- [Exercise objective]:
Reproduce, from the lines below, exactly the stretch that begins at the line containing "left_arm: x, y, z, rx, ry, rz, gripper" and ends at the line containing "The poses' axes", both included.

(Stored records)
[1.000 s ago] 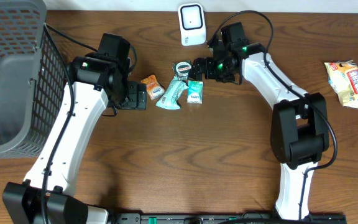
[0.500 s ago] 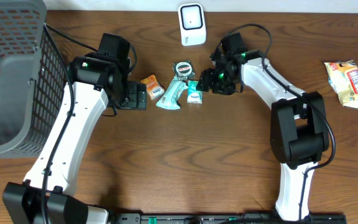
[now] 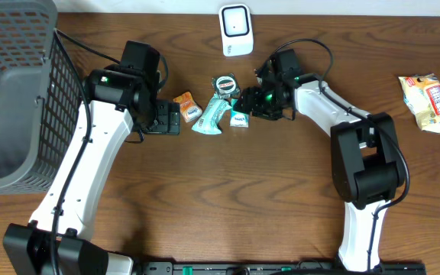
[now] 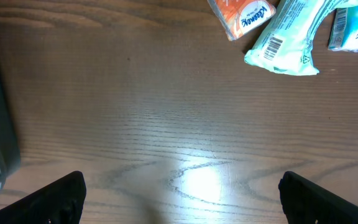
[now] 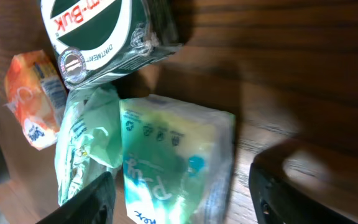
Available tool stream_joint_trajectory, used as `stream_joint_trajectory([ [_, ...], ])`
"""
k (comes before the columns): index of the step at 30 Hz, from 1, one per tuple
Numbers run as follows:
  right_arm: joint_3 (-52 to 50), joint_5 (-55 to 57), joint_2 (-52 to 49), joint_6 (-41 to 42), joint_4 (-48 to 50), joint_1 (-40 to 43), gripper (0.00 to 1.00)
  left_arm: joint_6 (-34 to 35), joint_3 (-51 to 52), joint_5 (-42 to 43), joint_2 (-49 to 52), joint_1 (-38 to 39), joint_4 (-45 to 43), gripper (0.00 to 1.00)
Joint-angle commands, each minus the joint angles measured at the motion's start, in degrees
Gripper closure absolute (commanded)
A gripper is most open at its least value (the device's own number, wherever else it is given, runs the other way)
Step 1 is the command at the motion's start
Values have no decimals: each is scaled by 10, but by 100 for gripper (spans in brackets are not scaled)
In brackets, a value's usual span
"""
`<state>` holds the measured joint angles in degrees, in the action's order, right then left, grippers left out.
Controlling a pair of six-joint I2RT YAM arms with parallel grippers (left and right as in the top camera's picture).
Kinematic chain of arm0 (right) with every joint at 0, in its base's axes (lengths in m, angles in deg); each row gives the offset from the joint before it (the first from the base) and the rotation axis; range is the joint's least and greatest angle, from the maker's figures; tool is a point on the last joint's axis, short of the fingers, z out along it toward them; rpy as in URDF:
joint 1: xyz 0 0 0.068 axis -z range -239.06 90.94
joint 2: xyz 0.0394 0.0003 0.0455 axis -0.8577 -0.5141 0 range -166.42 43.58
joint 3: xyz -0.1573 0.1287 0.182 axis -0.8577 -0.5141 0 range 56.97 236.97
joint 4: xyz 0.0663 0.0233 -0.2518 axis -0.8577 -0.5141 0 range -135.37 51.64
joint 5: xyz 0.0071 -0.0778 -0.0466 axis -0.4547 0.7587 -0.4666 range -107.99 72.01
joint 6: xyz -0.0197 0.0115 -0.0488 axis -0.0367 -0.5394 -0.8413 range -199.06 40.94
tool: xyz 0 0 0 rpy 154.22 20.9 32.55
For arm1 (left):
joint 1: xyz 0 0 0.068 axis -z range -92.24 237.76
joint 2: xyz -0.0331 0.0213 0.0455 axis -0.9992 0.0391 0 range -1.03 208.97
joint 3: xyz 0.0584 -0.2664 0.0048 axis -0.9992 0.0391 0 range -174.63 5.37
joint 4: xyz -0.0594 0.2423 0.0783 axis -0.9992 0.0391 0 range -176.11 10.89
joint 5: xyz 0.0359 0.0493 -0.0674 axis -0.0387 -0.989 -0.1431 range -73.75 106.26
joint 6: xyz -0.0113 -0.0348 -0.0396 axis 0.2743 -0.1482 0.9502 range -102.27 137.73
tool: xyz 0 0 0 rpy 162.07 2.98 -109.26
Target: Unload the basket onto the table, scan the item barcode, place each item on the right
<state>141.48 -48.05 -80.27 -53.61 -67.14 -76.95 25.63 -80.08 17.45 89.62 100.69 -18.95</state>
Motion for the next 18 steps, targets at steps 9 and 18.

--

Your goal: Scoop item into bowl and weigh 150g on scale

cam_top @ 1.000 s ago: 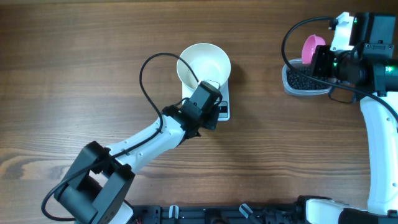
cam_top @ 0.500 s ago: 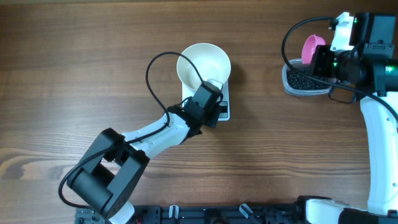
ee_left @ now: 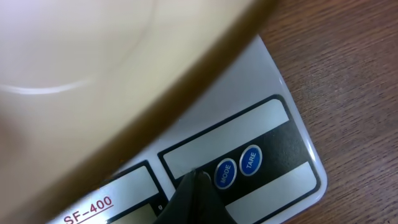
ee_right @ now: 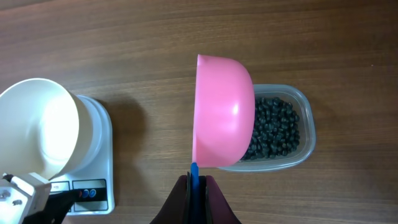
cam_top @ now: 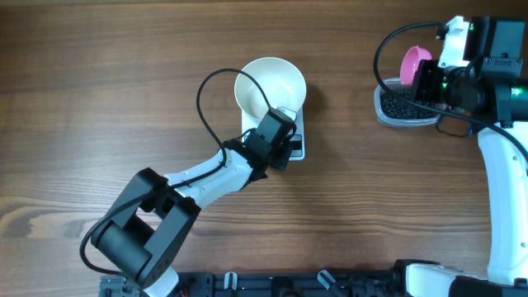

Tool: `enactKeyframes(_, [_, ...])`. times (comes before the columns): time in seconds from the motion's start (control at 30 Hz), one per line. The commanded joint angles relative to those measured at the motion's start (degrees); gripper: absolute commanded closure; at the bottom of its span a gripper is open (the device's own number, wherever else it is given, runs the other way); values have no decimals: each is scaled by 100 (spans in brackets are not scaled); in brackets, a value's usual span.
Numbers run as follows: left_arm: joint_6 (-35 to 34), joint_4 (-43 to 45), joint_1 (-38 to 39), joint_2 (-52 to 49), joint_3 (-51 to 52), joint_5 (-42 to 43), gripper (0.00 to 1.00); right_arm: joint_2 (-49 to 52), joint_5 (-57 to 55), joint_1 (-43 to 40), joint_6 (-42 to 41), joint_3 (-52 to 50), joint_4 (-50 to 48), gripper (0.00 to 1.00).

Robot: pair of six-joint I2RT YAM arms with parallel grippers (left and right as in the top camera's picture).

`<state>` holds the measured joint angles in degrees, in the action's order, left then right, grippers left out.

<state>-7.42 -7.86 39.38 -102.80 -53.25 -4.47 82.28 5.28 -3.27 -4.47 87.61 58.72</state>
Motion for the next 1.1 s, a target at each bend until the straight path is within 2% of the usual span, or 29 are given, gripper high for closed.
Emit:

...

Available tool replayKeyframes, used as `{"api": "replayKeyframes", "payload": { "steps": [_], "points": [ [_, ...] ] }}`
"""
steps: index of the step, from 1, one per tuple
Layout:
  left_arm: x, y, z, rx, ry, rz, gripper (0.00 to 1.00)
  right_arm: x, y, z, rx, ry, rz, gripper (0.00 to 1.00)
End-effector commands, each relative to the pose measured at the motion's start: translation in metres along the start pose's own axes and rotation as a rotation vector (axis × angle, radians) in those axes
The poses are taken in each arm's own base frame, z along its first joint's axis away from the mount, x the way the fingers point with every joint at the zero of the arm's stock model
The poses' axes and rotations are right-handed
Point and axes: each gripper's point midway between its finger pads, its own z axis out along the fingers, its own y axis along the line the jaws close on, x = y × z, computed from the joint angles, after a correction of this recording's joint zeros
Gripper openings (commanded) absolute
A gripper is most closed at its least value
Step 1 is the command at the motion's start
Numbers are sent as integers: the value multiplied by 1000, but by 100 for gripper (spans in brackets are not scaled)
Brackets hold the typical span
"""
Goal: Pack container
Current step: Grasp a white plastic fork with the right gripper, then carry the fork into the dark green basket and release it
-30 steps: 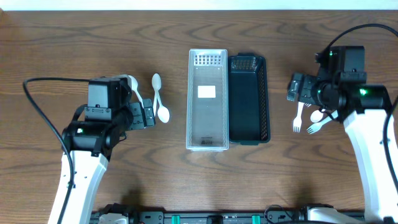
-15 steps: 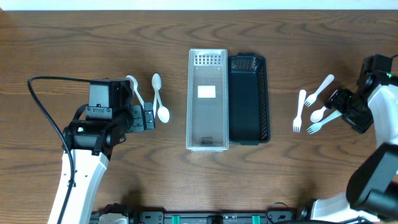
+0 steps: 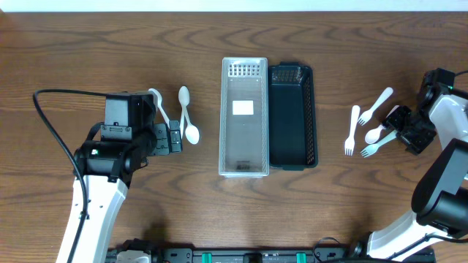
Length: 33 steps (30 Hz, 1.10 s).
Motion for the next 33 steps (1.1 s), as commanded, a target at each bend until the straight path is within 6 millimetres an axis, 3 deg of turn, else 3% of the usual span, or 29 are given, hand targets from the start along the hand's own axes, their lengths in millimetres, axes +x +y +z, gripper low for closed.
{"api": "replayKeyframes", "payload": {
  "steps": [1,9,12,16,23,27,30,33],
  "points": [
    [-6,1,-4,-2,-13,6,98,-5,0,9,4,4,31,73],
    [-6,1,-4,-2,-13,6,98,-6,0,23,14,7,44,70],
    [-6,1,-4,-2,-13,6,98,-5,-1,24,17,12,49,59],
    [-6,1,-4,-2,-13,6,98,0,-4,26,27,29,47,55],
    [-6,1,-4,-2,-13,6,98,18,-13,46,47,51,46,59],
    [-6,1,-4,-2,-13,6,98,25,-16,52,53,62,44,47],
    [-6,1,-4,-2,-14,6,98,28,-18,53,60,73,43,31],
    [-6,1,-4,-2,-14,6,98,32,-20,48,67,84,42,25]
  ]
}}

- [Task answer]:
  left_arm: x, y, z, rx, ry, rz, gripper (0.00 to 1.00)
  right_arm: x, y, z, rx, ry, rz, gripper (0.00 to 1.00)
End-effector commands, each relative to the pose measured at the motion's start: translation in metres along the start pose's own axes and rotation as a rotation vector (axis × angle, radians) in those axes
The poses are taken in each arm's own base frame, z along its first joint's axis away from the mount, x the way the fingers point with every joint at the zero of the arm's stock model
The poses' axes and rotations are right-handed

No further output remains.